Reliable coverage from public safety broadband
Telemedicine requires a reliable connection, which isn’t always easy to find in remote or rural areas.
“When we first started, even within the clinic, it was hard to get any coverage,” said Dr. Busko. “The cellular coverage up there was pretty thin.”
After careful evaluation, the community decided to build its telehealth program with FirstNet — the nationwide public safety broadband network. They selected FirstNet to ensure paramedics would have a strong, reliable connection — whether treating a patient at the clinic, in the field, or en route to the hospital.
“The paramedics have their phones and tablets that are using FirstNet to be able to communicate, which is important,” said Dr. Patricia Doyle, the Jackman clinic’s sole physician. “Paramedics will always be able to make a connection electronically with the remote provider.”

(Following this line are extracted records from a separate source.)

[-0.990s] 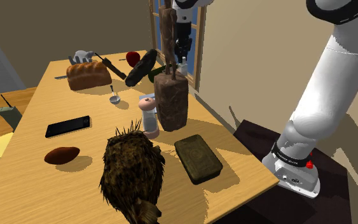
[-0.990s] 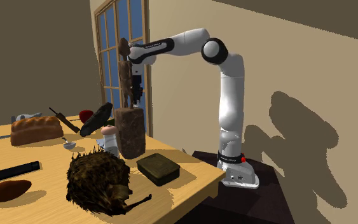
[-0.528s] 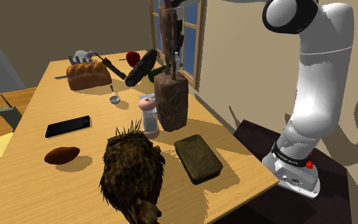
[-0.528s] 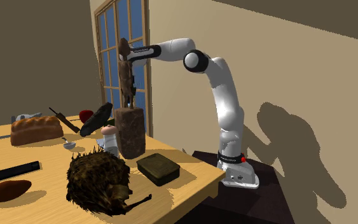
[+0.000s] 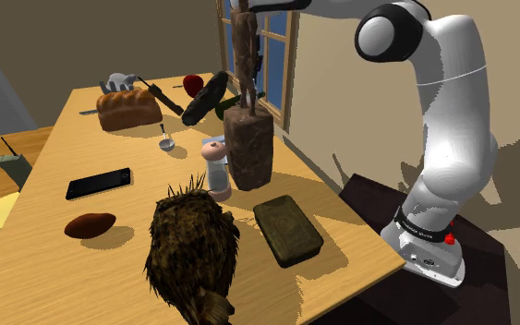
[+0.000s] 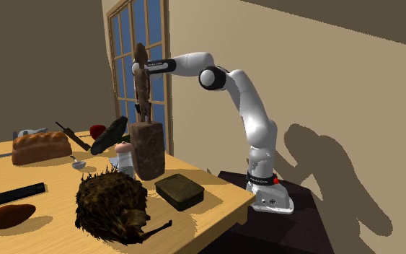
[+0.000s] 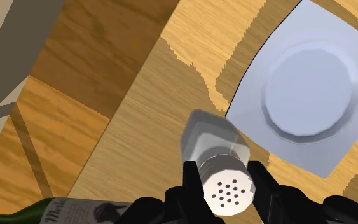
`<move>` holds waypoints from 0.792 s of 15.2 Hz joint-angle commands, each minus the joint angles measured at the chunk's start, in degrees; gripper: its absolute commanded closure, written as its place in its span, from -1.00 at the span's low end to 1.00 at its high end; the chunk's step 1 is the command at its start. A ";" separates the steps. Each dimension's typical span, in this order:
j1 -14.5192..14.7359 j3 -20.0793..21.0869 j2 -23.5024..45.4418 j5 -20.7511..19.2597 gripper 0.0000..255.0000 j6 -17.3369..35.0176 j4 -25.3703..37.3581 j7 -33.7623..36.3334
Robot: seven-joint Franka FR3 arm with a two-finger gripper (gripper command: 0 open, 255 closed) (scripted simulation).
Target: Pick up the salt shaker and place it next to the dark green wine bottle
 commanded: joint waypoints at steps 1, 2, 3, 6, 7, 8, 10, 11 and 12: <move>0.05 0.01 -0.40 0.00 1.00 1.73 -2.08 0.04; 0.05 0.01 -0.54 -0.01 1.00 2.58 -3.07 0.04; 0.05 0.01 -0.65 -0.01 1.00 3.42 -4.03 0.04; 0.06 0.01 -0.87 0.00 1.00 5.86 -6.69 0.03; 0.06 0.02 -0.91 0.00 1.00 6.65 -7.52 0.02; 0.07 0.02 -0.92 0.00 1.00 7.43 -8.32 0.02; 0.07 0.02 -0.91 0.00 1.00 8.96 -9.83 0.01; 0.07 0.02 -0.87 0.00 1.00 9.72 -10.55 0.01; 0.07 0.02 -0.82 0.00 1.00 10.46 -11.24 0.01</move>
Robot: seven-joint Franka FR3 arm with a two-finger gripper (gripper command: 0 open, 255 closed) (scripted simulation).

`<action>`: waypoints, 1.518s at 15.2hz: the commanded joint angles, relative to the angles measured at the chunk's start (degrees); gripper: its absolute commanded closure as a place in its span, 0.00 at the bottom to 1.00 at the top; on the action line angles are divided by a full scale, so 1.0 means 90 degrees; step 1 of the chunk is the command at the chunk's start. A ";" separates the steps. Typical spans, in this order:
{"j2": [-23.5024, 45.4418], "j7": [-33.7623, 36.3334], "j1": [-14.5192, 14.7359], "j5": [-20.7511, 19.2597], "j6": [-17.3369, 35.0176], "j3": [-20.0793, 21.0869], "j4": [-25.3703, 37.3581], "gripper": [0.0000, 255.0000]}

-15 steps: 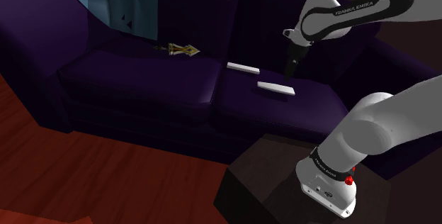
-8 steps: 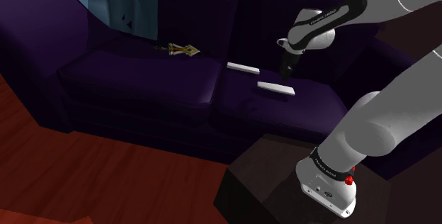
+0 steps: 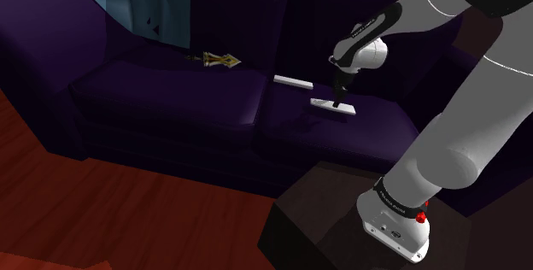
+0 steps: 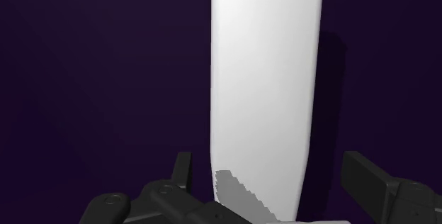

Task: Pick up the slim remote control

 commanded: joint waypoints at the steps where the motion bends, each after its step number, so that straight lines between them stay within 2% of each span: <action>1: 0.0226 -0.0191 -0.0025 0.0256 0.0211 0.0046 -0.0031 0.00; 3: 0.0485 -0.0407 -0.0072 0.0561 0.0423 0.0135 -0.0043 0.00; 5: 0.0484 -0.0404 -0.0081 0.0557 0.0424 0.0143 -0.0043 0.00; 6: 0.0492 -0.0418 -0.0088 0.0564 0.0414 0.0141 -0.0027 1.00; 15: 0.0484 -0.0405 -0.0081 0.0558 0.0423 0.0143 -0.0043 1.00; 23: -0.0298 0.0208 0.0034 -0.0307 -0.0266 -0.0069 0.0035 1.00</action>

Technology makes a difference
Another strategic decision for the project in Jackman is its use of widely available technology like laptops, smartphones, and tablets. Specialized telehealth equipment would have been prohibitively expensive for this initiative, which was funded by local taxes and grant money.
“We primarily use iPads for our telehealth connection, and we have the ability to do it with our iPhones as well,” said Rick Petrie.
The paramedics in Jackman also use equipment like illuminators that attach to smartphones to assess the patient and transmit images to doctors in Bangor.
Caleb Frati is a paramedic who staffs the clinic. “We are using technology for diagnostic purposes — wireless otoscopes, stethoscopes, EKG monitors,” he said. “We are able to securely send that information to the physician so they can actually see the assessment portion of what we’re doing here in the field.”
Taking telehealth off-road
The Jackman region’s popularity for outdoor sports means that emergencies often happen away from main roads and easy access points. The region’s first responders are ready to go off-road when needed.
“If we have to go off a paved road for any kind of emergency rescue in a remote location that requires snowmobile, ATV, or by foot, that’s how we go,” said Chief Bill Jarvis of the Jackman-Moose River Fire and Rescue Department that provides basic EMT services for the region.
With telehealth and FirstNet’s broadband connection, an emergency physician can also go on these remote calls. Dr. Busko explained, “We have almost complete coverage for video-level transmission anywhere in our service area.”
The region’s 9-1-1 dispatchers also have the option of sending both an EMT crew and a paramedic to the scene of a medical emergency.
“Now a paramedic can come, assess the patient, give pain medication if need be, review everything with a medical professional through telehealth, and determine if the patient needs to go to the hospital by ambulance,” said Chief Jarvis. “It’s just such a difference for the patient. And it’s reduced the number of ambulance runs and the amount of time the ambulance is gone from the region.”
EMS is the touchstone of healthcare
EMS is playing a critical role in health care in Jackman. “EMS agencies — whether they be a first responder volunteer fire department or full paramedic services — are the touchstones of health care in almost every single community in the United States,” said Dr. Busko. “Particularly in rural areas, you’ll likely find an EMS entity closer to you than any other part of the healthcare system.”
In the Jackman region, the combination of paramedics, telehealth, and a strong broadband connection have provided an innovative solution to the common problem of limited healthcare services in rural areas. When residents have a middle-of-the-night earache or a weekend finger wound, they see a paramedic-physician team at the health clinic, often saving a two-hour roundtrip to the nearest hospital.
“The paramedicine program that we are now operating out of the Jackman Health Center really means everything to us today,” said Alan Duplessis. “It was the best thing — and probably the most modern thing — we could have done for this town and still keep that door open 24 hours a day.”